- Royal coat of arms of the United Kingdom

Justice of the High Court
- In office 1982–1998

Personal details
- Born: Jeremiah Le Roy Harman 13 April 1930 Kensington, London, England
- Died: 6 March 2021 (aged 90) Chelsea, London, England
- Occupation: Judge
- Profession: Barrister

= Jeremiah Harman (judge) =

English high court judge (1930–2021)

Sir Jeremiah Le Roy Harman (13 April 1930 – 6 March 2021) was an English barrister and High Court judge. His judicial service was marred by a series of gaffes and high-profile incidents, culminating in his resignation in 1998 after being subject severe criticism by the Court of Appeal for delays in handing down a judgment.

==Early life==
Harman was born on 13 April 1930 in Kensington, London, England, to Sir Charles Harman and Helen Sarah Le Roy Lewis. Harman was educated at Eton College, an all-boys public school (independent boarding school) in Berkshire.

===Military service===
Following school, Harman joined the British Army in 1948 and was commissioned into the Royal Hampshire Regiment; he claimed to have served in the Coldstream Guards. On 4 May 1950, he transferred to the Parachute Regiment as a second lieutenant with seniority in that rank from 27 February 1949. He transferred to the Territorial Army as an acting lieutenant on 1 January 1951 with seniority from 1 December 1950, and was promoted to substantive lieutenant on 13 April 1953 with seniority from 1 December 1950. He transferred to the Territorial Army Reserve of Officers on 14 October 1955, thereby ending his military service.

==Legal career==
He was called to the bar at Lincoln's Inn in 1954. He was appointed a judge of the High Court's Chancery Division in 1982.

He was known for his comments which were taken to reinforce the popular public stereotype of judges being out of touch with everyday life. He claimed not to have heard of Oasis at the height of their fame in 1996, and not to be familiar with "Gazza" as the nickname for Paul Gascoigne in 1990 when he was the subject of media interest due to his performances at the 1990 World Cup.
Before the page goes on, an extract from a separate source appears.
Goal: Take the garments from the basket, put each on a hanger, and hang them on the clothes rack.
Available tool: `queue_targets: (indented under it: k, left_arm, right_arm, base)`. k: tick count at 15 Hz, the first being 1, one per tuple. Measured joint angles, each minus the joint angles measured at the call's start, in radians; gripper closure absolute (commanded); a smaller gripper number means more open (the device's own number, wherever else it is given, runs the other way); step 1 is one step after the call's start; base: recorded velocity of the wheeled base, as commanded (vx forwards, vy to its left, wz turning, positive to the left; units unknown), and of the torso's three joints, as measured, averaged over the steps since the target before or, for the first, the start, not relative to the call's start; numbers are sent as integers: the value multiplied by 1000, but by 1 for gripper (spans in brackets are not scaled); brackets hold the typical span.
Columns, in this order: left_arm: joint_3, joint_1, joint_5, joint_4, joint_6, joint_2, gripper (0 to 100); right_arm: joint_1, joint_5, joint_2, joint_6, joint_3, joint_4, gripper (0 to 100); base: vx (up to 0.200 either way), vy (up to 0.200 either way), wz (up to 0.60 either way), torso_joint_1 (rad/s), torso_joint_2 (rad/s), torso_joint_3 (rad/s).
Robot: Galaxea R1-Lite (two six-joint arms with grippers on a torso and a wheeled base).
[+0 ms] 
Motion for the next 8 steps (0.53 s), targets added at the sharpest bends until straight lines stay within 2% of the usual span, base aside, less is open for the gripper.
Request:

When a female witness indicated that she preferred to be addressed as "Ms", Mr Justice Harman was reported to have said to her: "I've always thought there were only three kinds of women: wives, whores and mistresses."

In 1992 he tried to kick a taxi driver whom he mistook for a press photographer trying to take his briefcase.

Two of Harman's more notable decisions were:
- Cornhill Insurance plc v Improvement Services Ltd
- Breckland Group Holdings Ltd v London and Suffolk Properties
But he handed down a number of reported judicial decisions during his career.

==Resignation==
He resigned his position in 1998 after being subject to severe criticism by the Court of Appeal for not handing down a judgment until 20 months after the hearing. For the year 2000 he served as Treasurer of Lincoln's Inn.

==Personal life==
Harman married three times. He was married to Helen Gillian Wharton from 1955 to 1958. From 1960 to 1987 he was married to Erica Jane Bridgeman, daughter of the Hon. Sir Maurice Bridgeman. They had two sons and one daughter.

In 1987 he married thirdly, Katharine Frances Goddard Pulay (died 2002), daughter of the Rt. Hon. Sir Eric Sachs.

In 2021 Harman died in his home in Chelsea, London, after suffering from cancer.